Much of the optimism was generated by a certainty that China was privatising, that its notorious loss-making state industries would be dismantled and market forces would become the order of the day. But at the last party congress President Jiang and Premier Zhu made clear that the really big state industries, the “core 400”, would continue to be underwritten by the state. They realised that dismembering them would swiftly lead to proletarian unrest which, if combined with already endemic peasant disorder, could cause “chaos”, the prevention of which is Beijing’s main reason for crushing democratic movements.
But although China’s is not as black an economic picture as Russia’s, and its gangsterism has not yet extended to murderous attacks on western businessmen and honest officials like Galina Starovoitova, we should remember that Premier Zhu has said that he has 99 bullets for corrupt businessmen and a final one for himself if he fails.

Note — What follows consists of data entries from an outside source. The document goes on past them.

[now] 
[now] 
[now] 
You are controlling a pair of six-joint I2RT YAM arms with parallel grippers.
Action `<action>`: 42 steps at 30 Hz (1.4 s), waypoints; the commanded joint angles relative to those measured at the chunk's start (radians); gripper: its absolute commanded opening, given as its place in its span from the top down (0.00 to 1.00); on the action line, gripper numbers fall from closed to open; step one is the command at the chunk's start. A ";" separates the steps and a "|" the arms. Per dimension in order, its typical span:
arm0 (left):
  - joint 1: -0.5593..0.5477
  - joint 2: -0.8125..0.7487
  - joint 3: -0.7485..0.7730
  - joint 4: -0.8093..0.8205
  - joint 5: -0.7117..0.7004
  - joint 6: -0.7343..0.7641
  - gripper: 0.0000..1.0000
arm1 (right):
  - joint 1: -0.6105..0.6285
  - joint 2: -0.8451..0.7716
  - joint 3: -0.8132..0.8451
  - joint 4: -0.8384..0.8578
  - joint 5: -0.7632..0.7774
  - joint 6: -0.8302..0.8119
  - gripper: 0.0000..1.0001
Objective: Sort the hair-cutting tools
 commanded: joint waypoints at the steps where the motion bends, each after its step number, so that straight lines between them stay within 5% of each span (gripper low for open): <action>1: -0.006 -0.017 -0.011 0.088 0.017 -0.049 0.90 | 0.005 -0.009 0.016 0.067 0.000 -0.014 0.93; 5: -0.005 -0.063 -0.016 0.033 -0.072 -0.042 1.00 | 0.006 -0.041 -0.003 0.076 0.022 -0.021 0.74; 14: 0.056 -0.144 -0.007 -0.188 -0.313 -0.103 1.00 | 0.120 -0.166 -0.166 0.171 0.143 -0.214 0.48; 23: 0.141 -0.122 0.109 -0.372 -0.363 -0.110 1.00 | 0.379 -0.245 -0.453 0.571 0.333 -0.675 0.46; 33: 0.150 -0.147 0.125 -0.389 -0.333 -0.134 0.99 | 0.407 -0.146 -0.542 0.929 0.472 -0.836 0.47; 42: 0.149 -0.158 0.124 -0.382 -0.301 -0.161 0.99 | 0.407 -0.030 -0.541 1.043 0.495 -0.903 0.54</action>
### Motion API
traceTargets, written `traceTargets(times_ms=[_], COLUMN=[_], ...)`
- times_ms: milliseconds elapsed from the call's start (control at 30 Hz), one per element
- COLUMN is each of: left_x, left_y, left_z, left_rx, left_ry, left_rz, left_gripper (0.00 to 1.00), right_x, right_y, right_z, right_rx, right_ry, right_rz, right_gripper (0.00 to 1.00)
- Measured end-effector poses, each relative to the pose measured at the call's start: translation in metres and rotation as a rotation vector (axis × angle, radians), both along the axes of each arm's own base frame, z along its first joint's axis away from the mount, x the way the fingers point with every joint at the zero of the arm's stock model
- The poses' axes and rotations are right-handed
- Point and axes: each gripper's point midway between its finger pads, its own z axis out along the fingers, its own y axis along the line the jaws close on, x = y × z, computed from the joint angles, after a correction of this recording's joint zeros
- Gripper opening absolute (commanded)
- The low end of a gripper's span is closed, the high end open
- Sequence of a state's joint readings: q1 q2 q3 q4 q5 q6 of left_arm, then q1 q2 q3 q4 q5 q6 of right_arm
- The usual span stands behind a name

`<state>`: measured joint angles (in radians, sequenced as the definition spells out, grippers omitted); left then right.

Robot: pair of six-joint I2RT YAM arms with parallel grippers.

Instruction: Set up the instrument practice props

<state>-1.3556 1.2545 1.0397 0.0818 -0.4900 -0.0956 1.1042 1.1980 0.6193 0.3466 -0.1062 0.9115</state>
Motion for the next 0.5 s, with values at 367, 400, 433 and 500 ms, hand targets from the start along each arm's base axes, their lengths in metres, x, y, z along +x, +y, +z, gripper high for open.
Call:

For years, western apologists for China (echoing their Beijing and Hong Kong friends) have insisted that democracy would destabilise China and that human rights would emerge with a growing economy – forgetting the capitalist growth in fascist Germany and Japan in the thirties. But unlike human rights, about which men who open doors in China such as Henry Kissinger and Sir Percy Cradock appear to care little, losing big money cannot for ever be hushed up, explained or denied. Investors can be told to be patient only for so long.
At last we reach the bottom line. For the jailers of China’s political prisoners, foreign credit has been unlimited. No western government will threaten Beijing if it shoots, tortures and imprisons Chinese. But foreigners losing their shirts is quite another thing. Soon we may hear less about China’s market forces and stability and more about the need for a Mexican or Brazilian bailout. I can imagine it now: “Chinese banks must not be allowed to go under.”